It’s in JAMA Internal Medicine. “Effect of Remote Ischemic Preconditioning on Kidney Injury Among High-Risk Patients Undergoing Cardiac Surgery: A Randomized Clinical Trial“. The gist of it is that with cardiac surgery, there’s a significant risk of developing acute kidney injury. Up to 30% of patients wind up with it, and there’s not much we can do about it. But there’s a growing belief that “remote ischemic preconditioning” might help. What they do is fool the body into being concerned that ischemia, or periods of no oxygen, are coming. The theory is that this gets the tricked tissues to release certain factors that warn the rest of the body (ie kidneys) to slow down and prepare for badness. Then, when the cardiac surgery comes, the kidneys are better prepared for a hit.
Basically, doctors place a blood pressure cuff on the upper arm. Then they inflate it to at least 200 mm Hg (which is high) for five minutes. Then they deflate it for five minutes. They do this three times in a row. Then they go ahead and operate normally. There had been some small RCTs on this, but they were conflicting, so this was the first major multicenter trial.
This was a randomized controlled trial. Half the patients got remote ischemic preconditioning, and the other half got the blood pressure cuff tightened, but to a much lesser extent. It’s a simple study.
The results are pretty impressive. More than half (52.5%) of the patients who received the placebo developed an acute kidney injury. Much fewer (37.5%) of those that received remote ischemic preconditioning developed one. That’s an absolute risk reduction of 15%, meaning the NNT for avoiding an acure kidney injury in this population is less than 7. The NNT for avoiding renal replacement therapy (ie dialysis) was 10.
Awesome, right? This costs pretty much NOTHING, and it reduced bad outcomes in a high risk population hugely. I bet you didn’t even hear about this. Here’s a bit from the accompanying editorial:
Before RIPC is adopted for clinical use, the potential risks and adverse effects must be considered carefully. For example, prolonged unilateral kidney ischemia leads to changes in the contralateral kidney and heart. Cardiac changes after experimental renal ischemia include cytokine induction, leukocyte infiltration, cell apoptosis, and impaired cardiac function. While remote kidney/cardiac preconditioning after limb muscle ischemia may differ from the changes observed in the heart after kidney ischemia, effects of repeated limb ischemia with RIPC are not known and clinicians should be mindful of potential harms before adopting this approach widely.

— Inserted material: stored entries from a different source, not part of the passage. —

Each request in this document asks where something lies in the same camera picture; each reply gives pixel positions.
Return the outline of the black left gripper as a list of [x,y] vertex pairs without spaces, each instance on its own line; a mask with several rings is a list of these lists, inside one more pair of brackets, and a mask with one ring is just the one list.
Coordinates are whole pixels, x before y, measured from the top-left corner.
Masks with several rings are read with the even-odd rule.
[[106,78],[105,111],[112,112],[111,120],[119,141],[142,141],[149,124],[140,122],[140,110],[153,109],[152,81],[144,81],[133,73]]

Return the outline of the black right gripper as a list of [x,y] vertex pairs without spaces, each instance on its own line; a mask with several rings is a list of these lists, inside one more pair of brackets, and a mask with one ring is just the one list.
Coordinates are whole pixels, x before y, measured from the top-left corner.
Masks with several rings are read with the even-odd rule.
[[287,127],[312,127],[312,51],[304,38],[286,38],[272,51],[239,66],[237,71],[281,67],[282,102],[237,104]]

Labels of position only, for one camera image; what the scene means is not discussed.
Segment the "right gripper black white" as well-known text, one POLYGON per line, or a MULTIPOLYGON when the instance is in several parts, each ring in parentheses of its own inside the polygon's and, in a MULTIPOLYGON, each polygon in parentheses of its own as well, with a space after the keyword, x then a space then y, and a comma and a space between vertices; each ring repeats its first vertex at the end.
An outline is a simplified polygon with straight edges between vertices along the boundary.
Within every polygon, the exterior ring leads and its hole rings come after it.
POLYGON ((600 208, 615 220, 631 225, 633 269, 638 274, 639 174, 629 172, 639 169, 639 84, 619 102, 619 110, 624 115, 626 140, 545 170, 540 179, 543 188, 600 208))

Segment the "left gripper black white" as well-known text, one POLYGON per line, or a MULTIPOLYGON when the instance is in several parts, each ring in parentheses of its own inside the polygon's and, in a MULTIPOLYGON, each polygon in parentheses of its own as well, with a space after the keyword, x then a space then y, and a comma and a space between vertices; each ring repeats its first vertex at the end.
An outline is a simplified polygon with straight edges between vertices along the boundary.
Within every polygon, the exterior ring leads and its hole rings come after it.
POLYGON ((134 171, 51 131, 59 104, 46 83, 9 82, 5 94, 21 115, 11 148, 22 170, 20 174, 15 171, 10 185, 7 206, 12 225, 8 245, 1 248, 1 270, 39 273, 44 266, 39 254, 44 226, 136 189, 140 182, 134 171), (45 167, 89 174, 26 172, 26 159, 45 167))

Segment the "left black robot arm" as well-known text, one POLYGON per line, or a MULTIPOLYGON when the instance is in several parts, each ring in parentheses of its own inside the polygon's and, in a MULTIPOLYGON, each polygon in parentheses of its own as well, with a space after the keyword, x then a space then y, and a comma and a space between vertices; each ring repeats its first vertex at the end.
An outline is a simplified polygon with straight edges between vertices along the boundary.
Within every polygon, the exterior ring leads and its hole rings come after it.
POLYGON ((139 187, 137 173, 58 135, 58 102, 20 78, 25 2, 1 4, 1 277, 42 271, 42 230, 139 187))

I dispute none of this. Of course, we should be concerned about potential harms. More research is fine. But this is where I’d like to list the many things about all of this that show how we’re doing medical research wrong:
- If these results had come from a drug, or some new device, it would be all over the news. The results are amazing. People would be lining up to invest. Instead—crickets. Why? There’s no money to be made from this.

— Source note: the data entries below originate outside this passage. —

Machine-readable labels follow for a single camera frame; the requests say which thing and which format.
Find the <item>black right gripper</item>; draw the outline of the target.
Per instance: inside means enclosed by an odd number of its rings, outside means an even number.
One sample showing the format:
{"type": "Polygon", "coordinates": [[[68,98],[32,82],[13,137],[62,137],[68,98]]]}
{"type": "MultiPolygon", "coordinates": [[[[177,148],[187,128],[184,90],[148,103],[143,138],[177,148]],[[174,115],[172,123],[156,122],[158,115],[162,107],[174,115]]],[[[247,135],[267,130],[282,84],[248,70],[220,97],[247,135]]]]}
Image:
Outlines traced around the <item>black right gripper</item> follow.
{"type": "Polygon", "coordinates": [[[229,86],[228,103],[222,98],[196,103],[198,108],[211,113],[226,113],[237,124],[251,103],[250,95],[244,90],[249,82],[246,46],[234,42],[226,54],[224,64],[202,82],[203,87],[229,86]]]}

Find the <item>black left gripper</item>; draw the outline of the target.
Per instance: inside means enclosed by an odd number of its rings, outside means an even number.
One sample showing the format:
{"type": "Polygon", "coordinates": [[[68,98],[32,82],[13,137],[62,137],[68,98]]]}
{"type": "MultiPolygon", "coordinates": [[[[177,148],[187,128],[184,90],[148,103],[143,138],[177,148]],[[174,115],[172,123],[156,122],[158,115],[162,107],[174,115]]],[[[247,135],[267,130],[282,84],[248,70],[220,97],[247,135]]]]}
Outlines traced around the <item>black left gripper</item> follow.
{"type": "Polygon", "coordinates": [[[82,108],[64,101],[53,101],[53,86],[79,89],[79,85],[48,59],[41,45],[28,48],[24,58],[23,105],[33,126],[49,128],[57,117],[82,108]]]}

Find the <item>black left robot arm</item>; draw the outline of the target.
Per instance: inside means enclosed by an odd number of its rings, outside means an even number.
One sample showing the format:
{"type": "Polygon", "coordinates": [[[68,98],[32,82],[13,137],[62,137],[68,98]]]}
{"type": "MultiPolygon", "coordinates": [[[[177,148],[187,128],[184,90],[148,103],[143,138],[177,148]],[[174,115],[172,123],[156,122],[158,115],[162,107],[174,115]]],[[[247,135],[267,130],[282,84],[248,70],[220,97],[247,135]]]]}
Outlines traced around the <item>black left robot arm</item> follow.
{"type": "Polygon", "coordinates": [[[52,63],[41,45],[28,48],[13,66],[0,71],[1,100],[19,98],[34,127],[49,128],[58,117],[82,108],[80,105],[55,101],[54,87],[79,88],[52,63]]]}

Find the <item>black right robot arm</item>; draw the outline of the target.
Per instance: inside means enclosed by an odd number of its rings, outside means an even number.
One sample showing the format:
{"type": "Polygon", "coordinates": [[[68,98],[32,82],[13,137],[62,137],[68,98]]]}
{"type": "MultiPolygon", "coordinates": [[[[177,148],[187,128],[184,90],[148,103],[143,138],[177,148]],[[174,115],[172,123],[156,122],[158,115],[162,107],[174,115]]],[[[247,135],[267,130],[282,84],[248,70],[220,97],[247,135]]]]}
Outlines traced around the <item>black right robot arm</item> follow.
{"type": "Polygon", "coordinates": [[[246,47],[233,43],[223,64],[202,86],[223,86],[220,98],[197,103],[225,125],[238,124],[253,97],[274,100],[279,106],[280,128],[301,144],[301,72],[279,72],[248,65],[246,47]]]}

- The final word is that this “warrants further investigation“. That will be nearly impossible to do. Why?
- There’s no money in this.
- It will require doing another study just to replicate old results.
- No one will rush to fund that work. Any further research in this area will be difficult to sell as “innovation”.
- And, you may not know it, but the NIH (for instance) has “innovation” as one of its five major criteria for judging a grant. If it’s not “innovative”, it’s hard to get it funded.
- Because of this, it’s hard to fund work that confirms findings. This is one of the major reasons we have a problem with research replicability in science.
- This is too “simple”. It’s tightening a blood pressure cuff. That won’t interest any rich donors to fund it. It won’t interest foundations. And industry won’t fund it—there’s no money in it.
And so we will remain in this exact spot for years. There may be an incredibly simple intervention out there that could cost nothing and save lives, but we won’t implement it. Doctors will point to it, and argue about it, but it won’t go anywhere for a long, long time. There’s no money in it. It’s not sexy. Confirming the results and checking for harms will require research funding, and no one will want to do it.* Even when the potential upsides are much, much larger than the many, many projects we will fund. It’s maddening.
*For the record, I searched for NIH support for studies involving “remote ischemic preconditioning”. I found two. Neither is an interventional trial.